Technological efforts towards the miniaturization of monitoring tests and their delivery at the point of care are under way. Recent lab-on-chip methods carry a promise in the near future that drug concentrations or relevant biomarkers may be measurable by desktop devices, of sufficient performance to rival standard laboratory techniques, such as immunoassays or chromatography. However, the mere production of accurate and precise concentration results will not enable practitioners to transform measurements into sound dosage adjustment decisions. Robust and user-friendly computer tools connected to the measurement devices, and implementing the conceptual approaches and PK–PD tools mentioned above, will be necessary to provide seamless and efficient monitoring services in the clinics. One may also consider proposing self-monitoring of drug concentrations for some patients, particularly when there is high inter-occasion variability.
Consequently, observational studies and intervention trials that evaluate monitoring procedures need to be designed and performed, so that monitoring develops according to the standards of evidence-based medicine. As stated above, methodological progress is still expected in this area (for example, substituting randomized monitoring trials with target concentration interventions [32]). The connection of point-of-care monitoring devices to central databases can be envisioned, given the widespread availability of Internet and mobile communications networks, and will facilitate large scale surveys (once significant privacy and security issues have been dealt with), and even the performance of intervention trials.
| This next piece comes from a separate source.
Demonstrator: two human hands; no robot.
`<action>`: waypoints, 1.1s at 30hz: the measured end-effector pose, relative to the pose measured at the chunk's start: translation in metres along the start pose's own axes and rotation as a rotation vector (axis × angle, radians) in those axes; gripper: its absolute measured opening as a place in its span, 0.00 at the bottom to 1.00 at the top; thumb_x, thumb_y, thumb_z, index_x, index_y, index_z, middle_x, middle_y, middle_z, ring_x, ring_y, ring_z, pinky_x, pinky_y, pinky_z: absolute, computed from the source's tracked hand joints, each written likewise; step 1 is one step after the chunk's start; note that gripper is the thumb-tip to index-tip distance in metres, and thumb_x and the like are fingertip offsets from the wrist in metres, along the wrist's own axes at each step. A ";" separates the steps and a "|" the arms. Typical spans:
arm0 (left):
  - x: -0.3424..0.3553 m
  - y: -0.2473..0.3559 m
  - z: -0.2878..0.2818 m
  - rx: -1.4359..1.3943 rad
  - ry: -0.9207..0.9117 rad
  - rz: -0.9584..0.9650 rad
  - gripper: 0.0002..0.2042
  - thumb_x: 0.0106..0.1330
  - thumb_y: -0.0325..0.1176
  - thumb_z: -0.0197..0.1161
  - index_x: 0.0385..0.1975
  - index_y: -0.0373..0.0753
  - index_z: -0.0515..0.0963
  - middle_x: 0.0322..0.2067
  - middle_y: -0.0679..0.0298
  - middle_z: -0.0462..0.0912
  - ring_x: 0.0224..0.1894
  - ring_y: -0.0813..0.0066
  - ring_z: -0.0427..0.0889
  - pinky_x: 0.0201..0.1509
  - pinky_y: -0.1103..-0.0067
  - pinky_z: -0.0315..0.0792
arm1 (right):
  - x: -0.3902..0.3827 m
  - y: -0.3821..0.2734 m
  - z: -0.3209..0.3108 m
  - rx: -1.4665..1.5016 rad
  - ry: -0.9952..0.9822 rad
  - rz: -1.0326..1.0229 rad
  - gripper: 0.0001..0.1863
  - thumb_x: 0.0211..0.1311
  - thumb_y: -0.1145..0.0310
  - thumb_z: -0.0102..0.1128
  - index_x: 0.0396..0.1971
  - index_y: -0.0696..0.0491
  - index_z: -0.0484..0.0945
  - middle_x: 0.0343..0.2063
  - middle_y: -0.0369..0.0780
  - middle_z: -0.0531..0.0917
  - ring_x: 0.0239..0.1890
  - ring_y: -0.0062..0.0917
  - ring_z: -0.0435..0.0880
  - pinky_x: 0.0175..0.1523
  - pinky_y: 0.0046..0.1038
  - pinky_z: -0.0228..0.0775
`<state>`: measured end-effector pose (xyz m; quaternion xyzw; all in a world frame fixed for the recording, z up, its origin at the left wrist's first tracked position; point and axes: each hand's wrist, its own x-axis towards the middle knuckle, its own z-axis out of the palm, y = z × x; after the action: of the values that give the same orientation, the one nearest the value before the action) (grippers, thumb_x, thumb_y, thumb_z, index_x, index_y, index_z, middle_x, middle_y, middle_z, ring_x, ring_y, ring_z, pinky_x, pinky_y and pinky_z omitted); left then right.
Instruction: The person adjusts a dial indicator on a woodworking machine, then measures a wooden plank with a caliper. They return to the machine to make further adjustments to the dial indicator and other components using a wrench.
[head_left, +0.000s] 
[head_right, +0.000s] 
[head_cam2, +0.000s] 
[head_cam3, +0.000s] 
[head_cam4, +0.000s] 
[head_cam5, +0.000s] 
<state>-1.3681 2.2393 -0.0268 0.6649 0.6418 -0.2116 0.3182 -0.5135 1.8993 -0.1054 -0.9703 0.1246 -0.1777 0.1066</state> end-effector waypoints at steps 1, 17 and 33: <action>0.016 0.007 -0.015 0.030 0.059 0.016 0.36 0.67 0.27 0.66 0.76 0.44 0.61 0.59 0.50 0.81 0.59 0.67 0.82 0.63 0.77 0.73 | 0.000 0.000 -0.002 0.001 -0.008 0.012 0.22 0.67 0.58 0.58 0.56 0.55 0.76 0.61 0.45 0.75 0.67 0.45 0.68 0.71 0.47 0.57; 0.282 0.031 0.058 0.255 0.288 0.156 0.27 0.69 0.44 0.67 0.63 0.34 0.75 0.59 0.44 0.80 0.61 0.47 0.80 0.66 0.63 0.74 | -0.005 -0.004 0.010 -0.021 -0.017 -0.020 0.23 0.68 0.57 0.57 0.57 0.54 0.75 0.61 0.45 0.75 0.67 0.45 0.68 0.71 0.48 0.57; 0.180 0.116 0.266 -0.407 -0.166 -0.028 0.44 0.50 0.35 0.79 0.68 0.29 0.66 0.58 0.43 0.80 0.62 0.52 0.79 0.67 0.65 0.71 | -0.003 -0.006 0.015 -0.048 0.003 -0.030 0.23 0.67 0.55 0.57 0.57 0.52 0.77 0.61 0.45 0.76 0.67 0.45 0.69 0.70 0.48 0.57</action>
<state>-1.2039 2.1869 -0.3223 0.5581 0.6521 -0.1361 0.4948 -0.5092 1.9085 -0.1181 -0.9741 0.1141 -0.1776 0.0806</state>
A further step might lead to closed-loop regulated drug delivery systems, such as have already been proposed, for example, in the treatment of diabetes [33]. This extreme degree of control engineering would enable prescribers to abandon formal interpretation and decision algorithms almost completely. A few drugs outside intensive care may be candidates for such a ‘pharmacostat’ approach in the near future, at least before more basic needs in monitoring are satisfactorily covered.
The possibility of implementing monitoring techniques of this sort is illustrated in Figure 1, in which potential monitoring methods are mapped by analogy on to modern methods of navigation.
Conclusions
Progress in various aspects of monitoring drug therapy is needed and possible. It represents the natural extension of improvements that have characterized clinical drug development during the past few decades. This constitutes an important duty for today's clinical pharmacologists, whatever their involvement in universities and hospitals, pharmaceutical companies or regulatory authorities. Patients are entitled to expect the greatest benefits and the least harm from medicines that they receive, which is the very purpose of dosage individualization based on monitoring.
Acknowledgments
The authors' research on monitoring has benefited from the support of the Nano-Tera programme from the Swiss National Science Foundation (ISyPeM project).
Competing Interests
There are no competing interests to declare.